Conducir fue siempre una actividad bastante sencilla: llenar el depósito, arrancar y salir. El coche marcaba el ritmo del viaje, pero no condicionaba demasiado la vida cotidiana. Hoy, con la llegada del coche eléctrico, algo curioso está ocurriendo: algunos conductores empiezan a organizar su vida alrededor de un enchufe.
El fenómeno es fácil de observar. Quien conduce un vehículo eléctrico desarrolla una especie de radar permanente para detectar puntos de carga. Las rutas cambian, los destinos se eligen según la disponibilidad de enchufes y la conversación entre propietarios suele girar alrededor de una misma pregunta: dónde cargar. Y, si es gratis, mejor.

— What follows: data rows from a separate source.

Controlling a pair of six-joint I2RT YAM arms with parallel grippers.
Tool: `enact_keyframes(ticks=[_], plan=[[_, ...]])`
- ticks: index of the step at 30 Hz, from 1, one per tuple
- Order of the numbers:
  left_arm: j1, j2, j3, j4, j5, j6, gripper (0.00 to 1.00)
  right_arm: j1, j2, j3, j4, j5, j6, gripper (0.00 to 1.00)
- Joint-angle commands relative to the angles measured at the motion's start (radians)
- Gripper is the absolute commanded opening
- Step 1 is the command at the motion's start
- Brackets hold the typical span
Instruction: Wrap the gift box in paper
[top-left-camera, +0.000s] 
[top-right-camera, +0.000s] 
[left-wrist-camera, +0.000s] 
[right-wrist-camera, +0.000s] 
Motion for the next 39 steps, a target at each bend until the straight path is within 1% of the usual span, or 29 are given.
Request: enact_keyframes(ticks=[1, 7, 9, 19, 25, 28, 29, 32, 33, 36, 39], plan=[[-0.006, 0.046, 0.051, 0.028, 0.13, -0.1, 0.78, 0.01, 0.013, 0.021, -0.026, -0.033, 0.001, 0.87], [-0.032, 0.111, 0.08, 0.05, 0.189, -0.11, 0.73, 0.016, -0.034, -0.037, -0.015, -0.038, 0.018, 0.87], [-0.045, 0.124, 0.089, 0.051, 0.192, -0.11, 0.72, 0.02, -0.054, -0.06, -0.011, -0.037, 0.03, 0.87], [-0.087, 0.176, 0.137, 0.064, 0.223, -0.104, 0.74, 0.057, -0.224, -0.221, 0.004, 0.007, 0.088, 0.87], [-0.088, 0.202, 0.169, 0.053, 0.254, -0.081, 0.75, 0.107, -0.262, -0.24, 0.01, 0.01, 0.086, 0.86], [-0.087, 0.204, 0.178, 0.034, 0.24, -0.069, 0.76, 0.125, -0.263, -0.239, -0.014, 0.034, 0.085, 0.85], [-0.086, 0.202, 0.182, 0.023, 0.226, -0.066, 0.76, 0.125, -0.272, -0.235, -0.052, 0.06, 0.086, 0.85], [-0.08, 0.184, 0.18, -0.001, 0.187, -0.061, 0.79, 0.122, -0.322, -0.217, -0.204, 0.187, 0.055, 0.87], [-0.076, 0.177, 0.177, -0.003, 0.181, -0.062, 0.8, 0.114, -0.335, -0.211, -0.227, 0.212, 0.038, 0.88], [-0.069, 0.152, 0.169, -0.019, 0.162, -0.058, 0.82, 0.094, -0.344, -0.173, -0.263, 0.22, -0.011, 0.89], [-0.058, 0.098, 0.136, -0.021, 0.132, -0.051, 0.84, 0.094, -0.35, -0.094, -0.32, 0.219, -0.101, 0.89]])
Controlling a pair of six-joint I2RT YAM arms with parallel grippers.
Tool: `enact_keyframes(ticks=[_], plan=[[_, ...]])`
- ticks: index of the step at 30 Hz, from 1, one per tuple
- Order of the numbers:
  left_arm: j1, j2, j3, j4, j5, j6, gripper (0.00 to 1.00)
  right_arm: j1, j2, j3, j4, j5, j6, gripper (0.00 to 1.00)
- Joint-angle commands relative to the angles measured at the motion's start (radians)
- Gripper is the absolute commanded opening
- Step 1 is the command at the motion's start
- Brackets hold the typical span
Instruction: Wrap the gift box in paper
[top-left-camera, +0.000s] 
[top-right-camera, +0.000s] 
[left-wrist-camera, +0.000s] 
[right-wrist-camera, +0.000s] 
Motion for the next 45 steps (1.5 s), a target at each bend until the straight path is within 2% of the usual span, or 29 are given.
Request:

En teoría, el coche eléctrico representa un avance tecnológico evidente —y también caro—: menos emisiones, menos ruido y menos dependencia de combustibles fósiles. Pero, como ocurre con muchas innovaciones, la tecnología también cambia comportamientos cotidianos de formas inesperadas.
Algunos conductores terminan adoptando una lógica casi nómada. No se trata solo de desplazarse, sino de desplazarse entre puntos de carga. Centros comerciales, parkings públicos, estaciones rápidas… el mapa urbano empieza a leerse de otra manera: como una red de enchufes.
A eso se suma otro fenómeno curioso: la obsesión por el coste de la carga. El precio por kilovatio se analiza con la misma atención que antes se dedicaba al litro de gasolina. No es raro ver a conductores esperando turno en un punto gratuito mientras ignoran otro disponible a pocos metros, simplemente porque es de pago.
El resultado es una relación diferente con el vehículo. El coche deja de ser un medio para moverse y se convierte en algo que exige planificación constante. Un pequeño recordatorio de que incluso las tecnologías diseñadas para simplificar la vida pueden terminar reorganizándola y, en algunos casos, complicándola.
Quizá la transición energética no solo esté cambiando cómo funcionan los motores, sino también cómo nos movemos por las ciudades. Y en ese nuevo mapa urbano, cada enchufe se convierte en una pequeña parada obligatoria para estos nuevos nómadas eléctricos.